此函数应被所有子类重写。(定义此函数等同于定义
vjp
函数。)它必须接受一个上下文
ctx
作为第一个参数,后面跟着forward()
返回的任意数量的输出(对于 forward 函数的非张量输出将传递 None),并且它应该返回与forward()
中的输入数量相同的张量。每个参数是相对于给定输出的梯度,每个返回值应该是相对于相应输入的梯度。如果一个输入不是张量或是一个不需要梯度的张量,你可以为该输入传递 None 作为梯度。上下文可用于检索在 forward 传播中保存的张量。它还有一个属性
ctx.needs_input_grad
,这是一个布尔元组,表示每个输入是否需要梯度。例如,如果forward()
的第一个输入需要相对于输出计算梯度,那么backward()
将具有ctx.needs_input_grad[0] = True
。- 返回类型
- static vmap(info, in_dims, *args)[source]#
定义此 autograd.Function 在
torch.vmap()
下的行为。

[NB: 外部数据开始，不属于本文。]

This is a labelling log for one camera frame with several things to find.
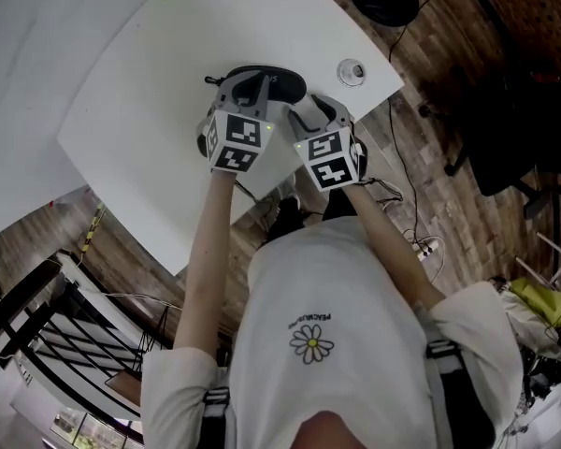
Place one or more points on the black office chair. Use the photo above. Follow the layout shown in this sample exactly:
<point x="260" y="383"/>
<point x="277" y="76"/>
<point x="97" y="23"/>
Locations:
<point x="505" y="134"/>

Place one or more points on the person's right forearm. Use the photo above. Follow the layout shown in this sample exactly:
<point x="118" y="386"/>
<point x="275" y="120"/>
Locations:
<point x="388" y="250"/>

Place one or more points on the clear glass cup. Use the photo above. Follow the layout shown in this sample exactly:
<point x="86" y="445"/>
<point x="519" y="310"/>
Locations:
<point x="350" y="70"/>

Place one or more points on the yellow green plastic bag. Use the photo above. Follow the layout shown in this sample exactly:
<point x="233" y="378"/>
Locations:
<point x="542" y="299"/>

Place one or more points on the person's right black trouser leg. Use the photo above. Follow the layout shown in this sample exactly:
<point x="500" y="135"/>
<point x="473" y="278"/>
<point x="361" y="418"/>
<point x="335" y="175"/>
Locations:
<point x="339" y="206"/>

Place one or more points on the person's black trouser leg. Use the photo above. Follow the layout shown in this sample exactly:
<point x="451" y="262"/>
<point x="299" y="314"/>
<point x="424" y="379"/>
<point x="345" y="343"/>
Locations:
<point x="285" y="218"/>
<point x="339" y="206"/>

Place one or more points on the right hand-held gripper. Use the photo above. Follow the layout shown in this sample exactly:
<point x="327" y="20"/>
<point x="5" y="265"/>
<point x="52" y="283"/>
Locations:
<point x="327" y="157"/>

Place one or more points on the yellow black striped tape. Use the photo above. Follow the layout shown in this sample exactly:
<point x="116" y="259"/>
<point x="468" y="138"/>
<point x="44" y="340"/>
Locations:
<point x="91" y="229"/>

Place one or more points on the person's left black trouser leg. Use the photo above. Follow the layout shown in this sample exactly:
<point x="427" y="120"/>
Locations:
<point x="285" y="218"/>

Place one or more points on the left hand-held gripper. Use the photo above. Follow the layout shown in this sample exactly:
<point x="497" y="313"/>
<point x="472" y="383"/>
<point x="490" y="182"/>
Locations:
<point x="236" y="134"/>

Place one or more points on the window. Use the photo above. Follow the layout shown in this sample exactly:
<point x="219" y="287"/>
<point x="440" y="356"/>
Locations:
<point x="98" y="430"/>

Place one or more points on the brown wooden step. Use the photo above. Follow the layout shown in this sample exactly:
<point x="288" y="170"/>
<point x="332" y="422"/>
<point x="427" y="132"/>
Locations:
<point x="124" y="386"/>

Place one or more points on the white flower print t-shirt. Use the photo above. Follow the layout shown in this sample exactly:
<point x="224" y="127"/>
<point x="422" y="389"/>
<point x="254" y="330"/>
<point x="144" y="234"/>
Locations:
<point x="332" y="307"/>

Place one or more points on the white power strip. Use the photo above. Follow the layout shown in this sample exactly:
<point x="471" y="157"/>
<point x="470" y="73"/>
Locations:
<point x="425" y="247"/>

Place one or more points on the black metal stair railing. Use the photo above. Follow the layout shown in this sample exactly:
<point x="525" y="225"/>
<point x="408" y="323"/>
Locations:
<point x="23" y="297"/>

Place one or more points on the person's left forearm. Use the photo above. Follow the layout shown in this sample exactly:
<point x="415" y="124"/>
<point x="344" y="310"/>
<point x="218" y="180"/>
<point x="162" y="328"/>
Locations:
<point x="208" y="260"/>

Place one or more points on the black glasses case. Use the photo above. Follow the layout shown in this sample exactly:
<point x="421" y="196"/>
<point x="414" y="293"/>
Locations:
<point x="285" y="84"/>

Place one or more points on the person's left white shoe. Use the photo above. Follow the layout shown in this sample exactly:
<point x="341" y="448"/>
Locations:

要使
torch.autograd.Function()
支持torch.vmap()
,您必须重写此静态方法,或者将generate_vmap_rule
设置为True
(您不能同时执行两者)。如果您选择重写此静态方法:它必须接受
一个
info
对象作为第一个参数。info.batch_size
指定了正在 vmap 的维度的大小,而info.randomness
是传递给torch.vmap()
的随机性选项。一个
in_dims
元组作为第二个参数。对于args
中的每个 arg,in_dims
都有一个相应的Optional[int]
。如果 arg 不是张量,或者 arg 没有被 vmap,则它是None
,否则,它是一个整数,指定了张量的哪个维度正在被 vmap。*args
,这与forward()
的 args 相同。
vmap 静态方法的返回值是一个元组
(output, out_dims)
。与in_dims
类似,out_dims
的结构应与output
相同,并为每个输出包含一个out_dim
,指定输出是否具有 vmap 的维度以及它在其中的索引。有关更多详细信息,请参阅 使用 autograd.Function 扩展 torch.func。